• Action item
Among the lines below, take the one holding "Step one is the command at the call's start", the one holding "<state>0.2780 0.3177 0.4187", and all lines between them. Set them down exactly.

(Excerpts from a dataset)
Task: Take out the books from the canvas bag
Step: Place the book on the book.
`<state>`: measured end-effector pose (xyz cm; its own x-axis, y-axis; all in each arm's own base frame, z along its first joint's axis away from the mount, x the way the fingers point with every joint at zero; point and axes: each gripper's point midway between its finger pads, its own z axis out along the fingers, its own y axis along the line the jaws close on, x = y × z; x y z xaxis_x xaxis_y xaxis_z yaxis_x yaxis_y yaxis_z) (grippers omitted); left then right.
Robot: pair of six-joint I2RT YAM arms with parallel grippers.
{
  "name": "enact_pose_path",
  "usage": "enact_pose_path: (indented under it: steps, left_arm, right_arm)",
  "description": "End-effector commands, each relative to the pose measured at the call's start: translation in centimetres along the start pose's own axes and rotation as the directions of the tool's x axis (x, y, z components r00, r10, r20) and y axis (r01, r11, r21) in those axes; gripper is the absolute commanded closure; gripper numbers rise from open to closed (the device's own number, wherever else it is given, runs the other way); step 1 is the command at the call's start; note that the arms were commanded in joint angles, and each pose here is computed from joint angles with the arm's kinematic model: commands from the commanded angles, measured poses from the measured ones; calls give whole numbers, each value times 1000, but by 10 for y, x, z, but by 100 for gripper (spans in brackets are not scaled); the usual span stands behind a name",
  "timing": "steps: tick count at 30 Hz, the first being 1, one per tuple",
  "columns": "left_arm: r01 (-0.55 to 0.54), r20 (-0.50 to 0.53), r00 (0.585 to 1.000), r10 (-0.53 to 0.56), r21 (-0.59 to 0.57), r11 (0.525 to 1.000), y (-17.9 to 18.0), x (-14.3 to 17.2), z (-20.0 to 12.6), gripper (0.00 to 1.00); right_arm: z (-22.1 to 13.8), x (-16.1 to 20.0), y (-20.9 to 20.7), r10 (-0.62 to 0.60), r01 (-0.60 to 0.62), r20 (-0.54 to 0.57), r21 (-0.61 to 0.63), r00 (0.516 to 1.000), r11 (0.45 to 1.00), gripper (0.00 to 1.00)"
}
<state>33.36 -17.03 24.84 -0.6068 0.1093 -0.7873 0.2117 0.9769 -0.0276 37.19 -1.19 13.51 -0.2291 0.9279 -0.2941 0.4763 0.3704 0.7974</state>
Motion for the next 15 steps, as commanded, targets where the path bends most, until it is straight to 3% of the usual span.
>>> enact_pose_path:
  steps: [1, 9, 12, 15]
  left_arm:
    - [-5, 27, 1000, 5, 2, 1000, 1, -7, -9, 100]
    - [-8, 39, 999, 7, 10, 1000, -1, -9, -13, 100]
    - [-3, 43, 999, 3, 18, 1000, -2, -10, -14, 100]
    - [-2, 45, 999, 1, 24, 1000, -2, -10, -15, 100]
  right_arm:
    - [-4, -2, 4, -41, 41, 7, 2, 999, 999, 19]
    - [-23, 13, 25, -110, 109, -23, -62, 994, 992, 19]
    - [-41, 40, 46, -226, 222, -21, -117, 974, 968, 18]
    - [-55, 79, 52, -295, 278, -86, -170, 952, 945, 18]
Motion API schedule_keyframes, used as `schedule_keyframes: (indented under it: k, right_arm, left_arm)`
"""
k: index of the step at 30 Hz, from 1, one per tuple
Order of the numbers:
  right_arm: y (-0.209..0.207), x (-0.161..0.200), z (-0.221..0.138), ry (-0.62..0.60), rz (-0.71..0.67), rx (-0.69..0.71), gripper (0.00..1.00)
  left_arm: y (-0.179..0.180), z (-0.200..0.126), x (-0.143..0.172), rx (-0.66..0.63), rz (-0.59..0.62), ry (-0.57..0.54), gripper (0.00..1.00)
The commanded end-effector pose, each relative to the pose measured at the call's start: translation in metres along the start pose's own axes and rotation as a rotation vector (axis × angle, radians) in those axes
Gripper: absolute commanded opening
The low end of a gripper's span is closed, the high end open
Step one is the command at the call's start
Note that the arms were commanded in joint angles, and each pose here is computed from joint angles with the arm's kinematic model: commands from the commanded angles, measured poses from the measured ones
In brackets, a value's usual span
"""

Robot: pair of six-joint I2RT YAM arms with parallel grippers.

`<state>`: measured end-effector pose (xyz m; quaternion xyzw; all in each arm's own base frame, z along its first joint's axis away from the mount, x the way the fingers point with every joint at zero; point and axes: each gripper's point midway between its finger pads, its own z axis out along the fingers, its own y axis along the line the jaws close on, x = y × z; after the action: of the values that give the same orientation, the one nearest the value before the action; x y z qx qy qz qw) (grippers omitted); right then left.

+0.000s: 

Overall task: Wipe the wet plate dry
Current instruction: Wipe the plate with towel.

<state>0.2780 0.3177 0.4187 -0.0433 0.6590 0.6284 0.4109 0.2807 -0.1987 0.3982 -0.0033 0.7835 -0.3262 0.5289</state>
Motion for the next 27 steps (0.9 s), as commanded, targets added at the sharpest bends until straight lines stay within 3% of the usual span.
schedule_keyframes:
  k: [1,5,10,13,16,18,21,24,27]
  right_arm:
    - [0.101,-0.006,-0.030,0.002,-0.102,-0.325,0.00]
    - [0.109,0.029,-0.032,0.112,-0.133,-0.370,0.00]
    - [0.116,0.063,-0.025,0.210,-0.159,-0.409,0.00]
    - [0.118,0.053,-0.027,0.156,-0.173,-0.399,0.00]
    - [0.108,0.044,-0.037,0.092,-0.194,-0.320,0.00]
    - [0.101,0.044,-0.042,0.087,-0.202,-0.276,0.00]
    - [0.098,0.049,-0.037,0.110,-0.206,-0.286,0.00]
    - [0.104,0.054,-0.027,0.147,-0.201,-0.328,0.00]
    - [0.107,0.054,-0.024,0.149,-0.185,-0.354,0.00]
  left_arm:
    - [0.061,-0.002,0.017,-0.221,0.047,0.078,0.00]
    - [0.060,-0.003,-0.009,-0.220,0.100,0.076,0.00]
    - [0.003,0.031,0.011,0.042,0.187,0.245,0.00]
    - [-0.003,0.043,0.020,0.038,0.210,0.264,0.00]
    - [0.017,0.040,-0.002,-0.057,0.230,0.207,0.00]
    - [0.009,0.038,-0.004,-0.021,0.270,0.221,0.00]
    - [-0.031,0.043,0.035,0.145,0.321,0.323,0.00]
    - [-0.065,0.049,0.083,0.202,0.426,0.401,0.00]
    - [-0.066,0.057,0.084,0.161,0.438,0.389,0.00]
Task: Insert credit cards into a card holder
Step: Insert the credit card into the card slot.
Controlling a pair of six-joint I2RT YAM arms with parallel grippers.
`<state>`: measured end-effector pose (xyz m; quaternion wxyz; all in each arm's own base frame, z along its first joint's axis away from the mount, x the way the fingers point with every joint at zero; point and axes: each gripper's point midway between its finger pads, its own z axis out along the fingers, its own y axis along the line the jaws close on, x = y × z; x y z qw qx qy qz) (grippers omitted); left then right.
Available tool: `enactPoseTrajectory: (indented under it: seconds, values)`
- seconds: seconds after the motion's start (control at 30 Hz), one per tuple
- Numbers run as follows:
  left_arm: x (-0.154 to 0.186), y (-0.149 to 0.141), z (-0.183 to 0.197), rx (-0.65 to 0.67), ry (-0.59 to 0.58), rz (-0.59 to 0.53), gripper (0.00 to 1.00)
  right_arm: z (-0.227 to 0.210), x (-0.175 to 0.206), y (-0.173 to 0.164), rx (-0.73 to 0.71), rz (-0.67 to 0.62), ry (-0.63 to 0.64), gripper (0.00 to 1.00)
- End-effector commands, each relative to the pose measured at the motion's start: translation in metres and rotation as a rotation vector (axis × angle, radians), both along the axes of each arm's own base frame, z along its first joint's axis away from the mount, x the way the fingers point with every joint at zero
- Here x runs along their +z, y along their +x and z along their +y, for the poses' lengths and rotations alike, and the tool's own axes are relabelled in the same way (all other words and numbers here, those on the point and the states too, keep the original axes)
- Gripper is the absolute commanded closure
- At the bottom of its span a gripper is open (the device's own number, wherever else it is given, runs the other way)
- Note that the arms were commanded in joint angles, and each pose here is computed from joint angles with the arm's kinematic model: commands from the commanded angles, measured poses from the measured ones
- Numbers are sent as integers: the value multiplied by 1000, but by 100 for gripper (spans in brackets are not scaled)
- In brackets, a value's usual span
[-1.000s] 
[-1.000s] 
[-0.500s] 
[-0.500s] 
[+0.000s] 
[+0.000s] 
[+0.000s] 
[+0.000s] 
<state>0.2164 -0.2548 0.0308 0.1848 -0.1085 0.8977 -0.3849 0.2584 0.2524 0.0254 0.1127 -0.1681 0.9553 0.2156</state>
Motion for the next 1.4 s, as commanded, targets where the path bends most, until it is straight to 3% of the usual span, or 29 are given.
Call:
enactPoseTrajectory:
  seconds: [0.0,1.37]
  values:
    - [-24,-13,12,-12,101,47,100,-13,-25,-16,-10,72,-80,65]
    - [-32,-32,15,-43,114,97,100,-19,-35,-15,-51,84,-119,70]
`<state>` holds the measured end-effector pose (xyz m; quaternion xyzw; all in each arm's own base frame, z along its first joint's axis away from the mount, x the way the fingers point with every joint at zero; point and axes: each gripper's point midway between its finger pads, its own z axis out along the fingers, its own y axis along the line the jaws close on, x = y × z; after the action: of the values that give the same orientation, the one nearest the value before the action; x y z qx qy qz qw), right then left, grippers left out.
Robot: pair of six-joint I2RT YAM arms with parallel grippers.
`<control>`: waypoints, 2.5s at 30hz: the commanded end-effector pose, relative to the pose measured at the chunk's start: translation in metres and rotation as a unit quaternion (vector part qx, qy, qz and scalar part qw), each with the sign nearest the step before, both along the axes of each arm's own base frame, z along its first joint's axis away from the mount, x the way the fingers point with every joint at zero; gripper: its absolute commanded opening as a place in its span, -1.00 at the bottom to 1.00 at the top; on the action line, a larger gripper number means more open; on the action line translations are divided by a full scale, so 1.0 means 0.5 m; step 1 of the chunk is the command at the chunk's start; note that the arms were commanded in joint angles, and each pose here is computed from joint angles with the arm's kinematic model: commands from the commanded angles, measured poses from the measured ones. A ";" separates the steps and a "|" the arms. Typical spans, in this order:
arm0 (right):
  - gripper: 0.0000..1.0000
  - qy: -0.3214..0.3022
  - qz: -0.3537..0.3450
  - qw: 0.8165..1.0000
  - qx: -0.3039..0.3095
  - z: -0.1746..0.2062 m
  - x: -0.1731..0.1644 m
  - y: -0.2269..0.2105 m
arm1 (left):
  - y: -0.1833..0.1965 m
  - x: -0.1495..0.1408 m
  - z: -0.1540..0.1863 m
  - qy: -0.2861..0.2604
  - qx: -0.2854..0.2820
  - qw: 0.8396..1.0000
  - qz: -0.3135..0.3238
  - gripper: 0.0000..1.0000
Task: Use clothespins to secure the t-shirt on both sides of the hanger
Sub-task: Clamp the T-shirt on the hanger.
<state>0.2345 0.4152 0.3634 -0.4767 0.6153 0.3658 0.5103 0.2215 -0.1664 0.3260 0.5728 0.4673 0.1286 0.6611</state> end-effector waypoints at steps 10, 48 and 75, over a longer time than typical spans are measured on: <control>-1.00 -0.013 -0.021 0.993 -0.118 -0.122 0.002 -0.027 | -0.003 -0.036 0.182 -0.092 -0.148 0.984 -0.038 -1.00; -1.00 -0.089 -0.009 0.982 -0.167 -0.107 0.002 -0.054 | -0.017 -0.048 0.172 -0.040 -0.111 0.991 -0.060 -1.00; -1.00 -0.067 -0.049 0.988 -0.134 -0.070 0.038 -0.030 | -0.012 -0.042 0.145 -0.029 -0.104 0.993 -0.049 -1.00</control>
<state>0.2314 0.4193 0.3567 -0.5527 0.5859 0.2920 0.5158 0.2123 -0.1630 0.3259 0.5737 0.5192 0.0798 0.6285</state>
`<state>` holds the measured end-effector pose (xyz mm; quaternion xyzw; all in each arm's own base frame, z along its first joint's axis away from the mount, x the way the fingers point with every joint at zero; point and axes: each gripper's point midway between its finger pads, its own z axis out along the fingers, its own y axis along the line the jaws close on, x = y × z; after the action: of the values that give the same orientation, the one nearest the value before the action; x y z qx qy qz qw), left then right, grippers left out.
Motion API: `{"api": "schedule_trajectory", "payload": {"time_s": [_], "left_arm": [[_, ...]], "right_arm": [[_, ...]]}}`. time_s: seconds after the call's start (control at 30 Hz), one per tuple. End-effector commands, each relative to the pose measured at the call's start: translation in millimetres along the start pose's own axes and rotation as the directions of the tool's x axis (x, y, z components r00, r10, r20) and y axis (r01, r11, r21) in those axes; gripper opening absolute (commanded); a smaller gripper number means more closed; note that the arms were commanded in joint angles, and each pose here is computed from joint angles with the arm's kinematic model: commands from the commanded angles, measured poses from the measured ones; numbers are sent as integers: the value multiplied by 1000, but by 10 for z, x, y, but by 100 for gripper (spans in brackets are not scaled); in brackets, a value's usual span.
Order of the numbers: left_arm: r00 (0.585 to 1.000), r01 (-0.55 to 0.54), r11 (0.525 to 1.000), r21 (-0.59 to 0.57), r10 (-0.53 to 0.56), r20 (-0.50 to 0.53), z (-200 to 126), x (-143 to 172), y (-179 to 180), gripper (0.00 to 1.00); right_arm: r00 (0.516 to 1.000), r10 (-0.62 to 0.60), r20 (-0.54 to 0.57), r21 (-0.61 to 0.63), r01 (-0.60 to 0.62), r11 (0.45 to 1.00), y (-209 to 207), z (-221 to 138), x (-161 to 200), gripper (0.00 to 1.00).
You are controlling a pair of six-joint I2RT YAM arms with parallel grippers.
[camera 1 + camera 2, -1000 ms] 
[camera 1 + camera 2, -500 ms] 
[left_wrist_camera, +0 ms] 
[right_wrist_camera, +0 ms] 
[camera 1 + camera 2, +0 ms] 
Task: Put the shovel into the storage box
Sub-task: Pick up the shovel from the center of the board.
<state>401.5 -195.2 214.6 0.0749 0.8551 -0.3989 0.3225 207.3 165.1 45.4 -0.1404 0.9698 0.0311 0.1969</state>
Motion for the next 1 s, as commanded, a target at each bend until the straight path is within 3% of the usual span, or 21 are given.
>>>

• Task result
Step one is the command at the call's start
Note that the arms were commanded in joint angles, and each pose here is computed from joint angles with the arm's kinematic model: commands from the commanded angles, measured poses from the measured ones
In brackets, a value's usual span
"""

Robot: pair of six-joint I2RT YAM arms with parallel grippers.

`<state>`: measured end-effector pose (xyz m; quaternion xyzw; all in each arm's own base frame, z along its first joint's axis away from the mount, x the way the fingers point with every joint at zero; point and axes: each gripper's point midway between its finger pads, its own z axis out along the fingers, its own y axis along the line the jaws close on, x = y × z; after the action: of the values that give the same orientation, the one nearest the value before the action; x y z qx qy qz qw) (grippers omitted); right then left.

+0.000s: 

Overall task: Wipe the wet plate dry
Current instruction: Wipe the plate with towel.

<state>0.2780 0.3177 0.4187 -0.0433 0.6590 0.6284 0.4109 0.2807 -0.1987 0.3982 -0.0033 0.7835 -0.3262 0.5289</state>

The response to this exercise is finished.